It is that time of year again, hurricane season. Each year, we prepare by stock piling water and canned goods, flashlights and batteries. What about your important papers? A little bit of water can cause a lot of damage. If your important papers are not protected, it is very hard to get help. Here are a few tips from the Chief Financial Office for the State of Florida:
Managing home repairs while evacuated or without power is never easy, but taking a few steps ahead of the storm can make a world of difference. That’s why I encourage all Floridians to use this week to put together an insurance and financial packet that you keep in a safe place and can easily take with you should you need to leave your home in a hurry.
This packet should include documentation associated with property and health insurance policies as well as financial account information and contact information for banks and insurance companies.
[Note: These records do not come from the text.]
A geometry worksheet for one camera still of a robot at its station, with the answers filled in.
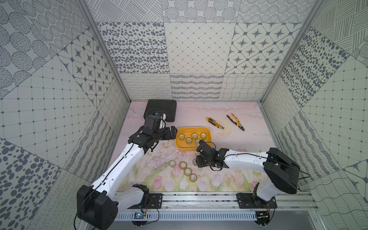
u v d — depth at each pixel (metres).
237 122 1.07
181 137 0.98
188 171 0.84
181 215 0.65
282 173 0.43
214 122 1.07
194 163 0.86
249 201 0.72
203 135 0.98
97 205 0.37
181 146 0.95
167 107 1.12
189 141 0.96
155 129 0.60
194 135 0.98
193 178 0.82
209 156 0.66
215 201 0.76
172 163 0.88
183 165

Having these documents put together ahead of time allows you to have ready access to all of the information necessary to file an insurance claim, whatever your situation may be.
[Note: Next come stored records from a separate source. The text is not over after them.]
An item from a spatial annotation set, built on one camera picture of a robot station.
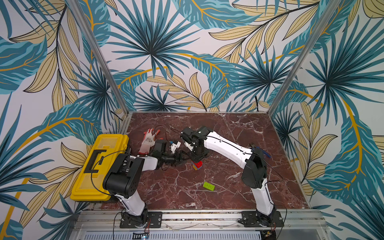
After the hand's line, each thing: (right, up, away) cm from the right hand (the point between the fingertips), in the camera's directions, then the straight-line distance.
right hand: (197, 158), depth 84 cm
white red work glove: (-32, +8, +17) cm, 37 cm away
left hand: (-5, -2, +3) cm, 6 cm away
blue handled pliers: (+44, +1, +14) cm, 46 cm away
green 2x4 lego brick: (+7, -15, 0) cm, 17 cm away
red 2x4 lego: (+1, -3, 0) cm, 3 cm away
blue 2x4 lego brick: (+1, -6, +2) cm, 7 cm away
If you have questions, or simply don’t know where to begin, we’ve created a simple, easy-to-use financial preparedness toolkit. This toolkit provides a single place to jot down and keep track of all of your insurance information. In the event that a storm directly affects you and your family, this toolkit can help you keep a list of adjuster contacts, as well as a log of any calls you’ve made to insurance companies or agents about claims you may have to file.
In the aftermath of a hurricane or other emergency, you shouldn’t have to worry about searching for account information or trying to remember the details of all your possessions. Luckily, emergency financial documents are among the easiest things to prepare, ensuring you have everything you need readily available.